**Assigned task:** For each line below, check whether "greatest" is present. Report how many lines have it, nothing else.

Exercise input START

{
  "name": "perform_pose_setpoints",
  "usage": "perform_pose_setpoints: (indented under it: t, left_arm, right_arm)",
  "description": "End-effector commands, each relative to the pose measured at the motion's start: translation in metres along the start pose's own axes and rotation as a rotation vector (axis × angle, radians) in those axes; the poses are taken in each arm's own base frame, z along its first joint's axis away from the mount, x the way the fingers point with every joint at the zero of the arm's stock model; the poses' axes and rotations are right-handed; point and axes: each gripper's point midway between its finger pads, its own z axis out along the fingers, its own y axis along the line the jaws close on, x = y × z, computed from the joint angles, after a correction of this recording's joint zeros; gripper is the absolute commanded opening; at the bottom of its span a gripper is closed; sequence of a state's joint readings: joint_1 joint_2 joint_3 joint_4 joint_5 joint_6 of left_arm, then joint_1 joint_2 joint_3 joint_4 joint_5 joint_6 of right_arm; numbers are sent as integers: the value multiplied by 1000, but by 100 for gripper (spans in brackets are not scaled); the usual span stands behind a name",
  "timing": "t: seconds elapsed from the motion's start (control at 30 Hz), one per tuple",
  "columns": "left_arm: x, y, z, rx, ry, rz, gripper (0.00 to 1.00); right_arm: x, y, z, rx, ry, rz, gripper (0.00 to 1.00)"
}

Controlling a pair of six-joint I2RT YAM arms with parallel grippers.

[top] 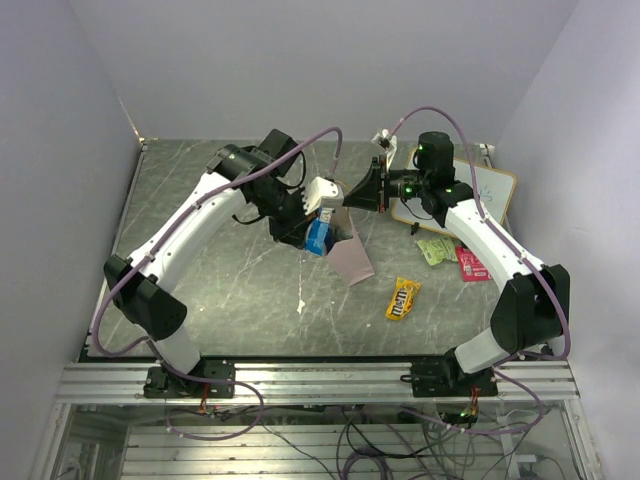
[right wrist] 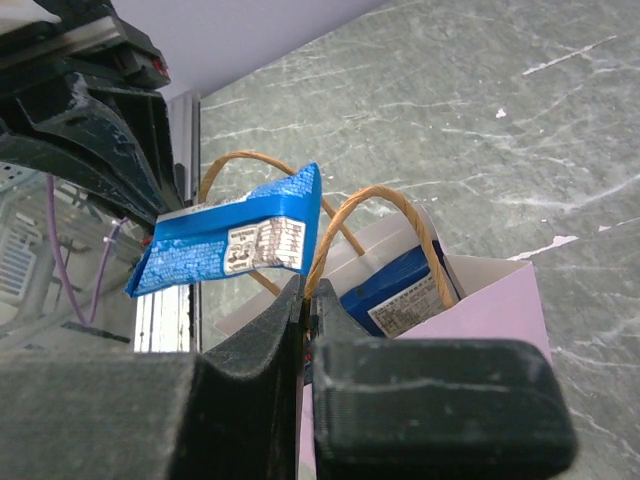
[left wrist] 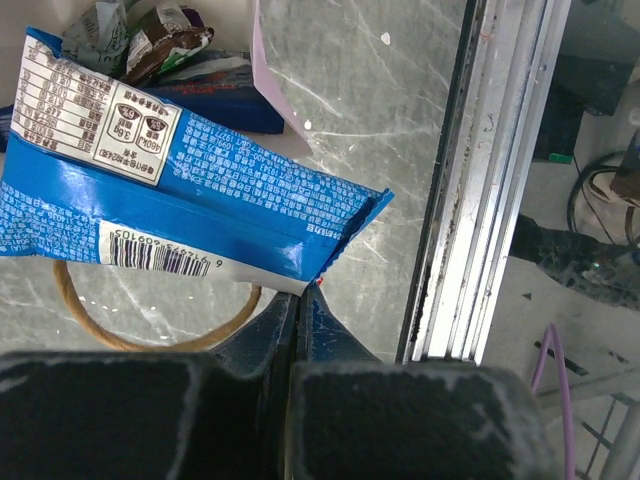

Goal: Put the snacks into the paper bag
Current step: Place the snack in the paper bag.

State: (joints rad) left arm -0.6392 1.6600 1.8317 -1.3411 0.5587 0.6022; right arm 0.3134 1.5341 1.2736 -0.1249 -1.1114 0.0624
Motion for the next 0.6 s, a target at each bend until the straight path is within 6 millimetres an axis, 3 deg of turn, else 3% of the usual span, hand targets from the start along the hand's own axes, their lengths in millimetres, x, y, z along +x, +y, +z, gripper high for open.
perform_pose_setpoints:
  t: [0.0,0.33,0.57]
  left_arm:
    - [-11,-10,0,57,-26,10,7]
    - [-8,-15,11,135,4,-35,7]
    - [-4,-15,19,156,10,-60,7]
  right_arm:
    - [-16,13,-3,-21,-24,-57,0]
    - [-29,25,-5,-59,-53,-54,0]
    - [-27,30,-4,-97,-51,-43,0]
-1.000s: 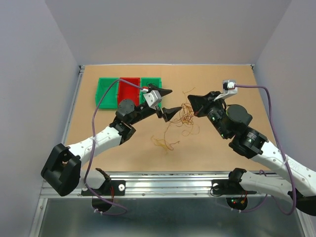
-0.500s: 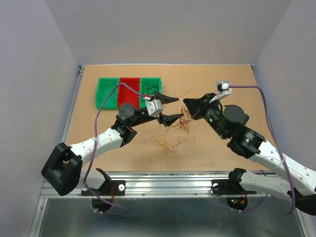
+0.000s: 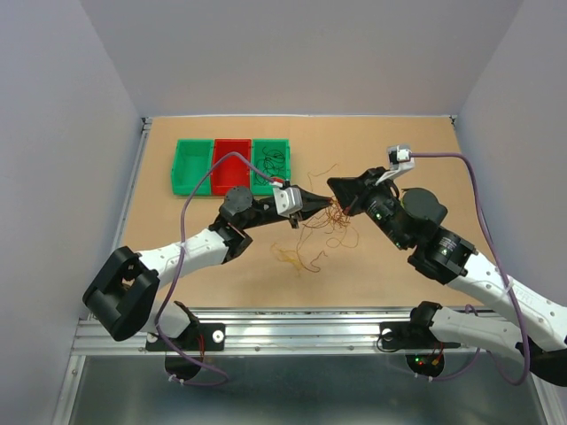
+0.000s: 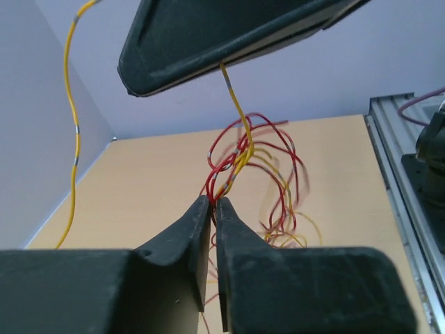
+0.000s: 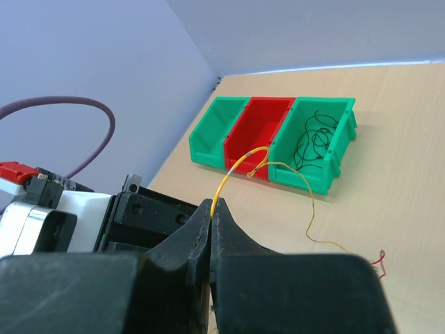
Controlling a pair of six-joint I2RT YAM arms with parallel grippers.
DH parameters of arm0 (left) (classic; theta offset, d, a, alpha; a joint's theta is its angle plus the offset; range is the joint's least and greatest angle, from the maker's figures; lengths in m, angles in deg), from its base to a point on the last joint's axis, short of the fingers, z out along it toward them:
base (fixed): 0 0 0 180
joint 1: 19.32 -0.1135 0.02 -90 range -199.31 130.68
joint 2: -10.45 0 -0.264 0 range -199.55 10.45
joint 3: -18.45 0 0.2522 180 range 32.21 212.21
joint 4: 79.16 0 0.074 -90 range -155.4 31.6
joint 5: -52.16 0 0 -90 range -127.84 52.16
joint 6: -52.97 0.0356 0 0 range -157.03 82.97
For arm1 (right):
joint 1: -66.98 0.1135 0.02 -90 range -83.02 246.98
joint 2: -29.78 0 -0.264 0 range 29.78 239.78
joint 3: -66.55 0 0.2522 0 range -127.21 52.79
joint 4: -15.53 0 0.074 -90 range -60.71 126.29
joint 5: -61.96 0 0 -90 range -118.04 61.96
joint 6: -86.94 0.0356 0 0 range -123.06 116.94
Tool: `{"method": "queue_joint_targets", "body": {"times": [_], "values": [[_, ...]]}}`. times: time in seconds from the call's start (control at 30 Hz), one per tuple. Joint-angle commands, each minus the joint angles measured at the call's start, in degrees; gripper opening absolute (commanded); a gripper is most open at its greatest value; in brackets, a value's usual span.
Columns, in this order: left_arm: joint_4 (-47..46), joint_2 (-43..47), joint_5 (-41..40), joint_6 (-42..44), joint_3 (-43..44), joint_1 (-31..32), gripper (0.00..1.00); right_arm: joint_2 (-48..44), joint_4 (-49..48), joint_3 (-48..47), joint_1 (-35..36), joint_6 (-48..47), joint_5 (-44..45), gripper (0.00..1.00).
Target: Untangle the cables
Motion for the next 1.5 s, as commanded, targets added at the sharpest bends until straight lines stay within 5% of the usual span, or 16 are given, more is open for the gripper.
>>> {"method": "queue_joint_targets", "body": {"times": [0.0,0.37,0.6,0.83,1.0,1.2,1.33,1.47], "values": [[-1.3,0.7,0.1,3.6,2.1,0.4,0.06,-2.2,-3.0,0.5,-0.1,-0.6,0.1,0.0],[0.0,-3.6,-2.5,8.1,0.8,0.4,0.0,-12.4,-2.9,3.7,-0.1,-2.4,12.3,0.01],[0.7,-8.3,-17.3,9.3,3.3,0.0,0.0,-24.3,-2.8,7.2,-0.1,-2.7,27.8,0.01],[-1.4,-7.3,-32.1,2.5,3.5,-2.8,0.0,-33.1,-2.2,8.7,-0.1,-3.5,38.7,0.01],[1.1,-7.2,-26.2,2.0,4.7,-4.4,0.0,-34.5,-2.0,8.1,-0.1,-5.0,38.6,0.01],[13.3,-12.6,-39.0,-2.8,13.6,-7.1,0.0,-37.6,-1.5,8.0,-0.1,-4.1,46.2,0.0],[13.1,-12.6,-37.4,-9.2,14.1,-12.7,0.0,-41.1,0.1,8.0,-0.1,-4.2,49.6,0.01],[9.7,-8.9,-44.1,-14.3,10.9,-14.9,0.0,-44.0,0.6,8.5,-0.1,-3.2,52.9,0.0]]}}
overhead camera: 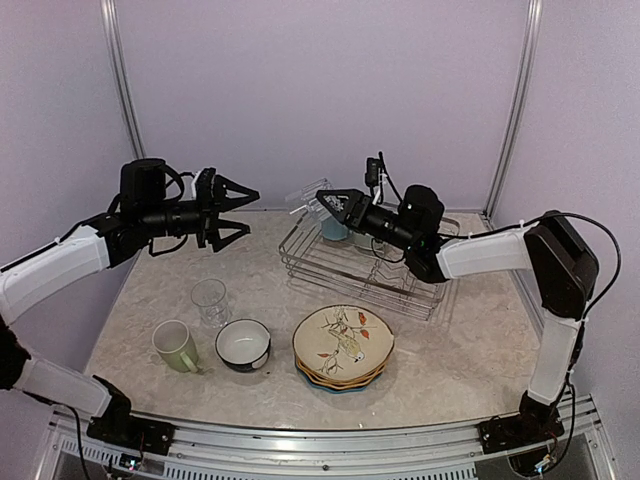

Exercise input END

**Result below:** 2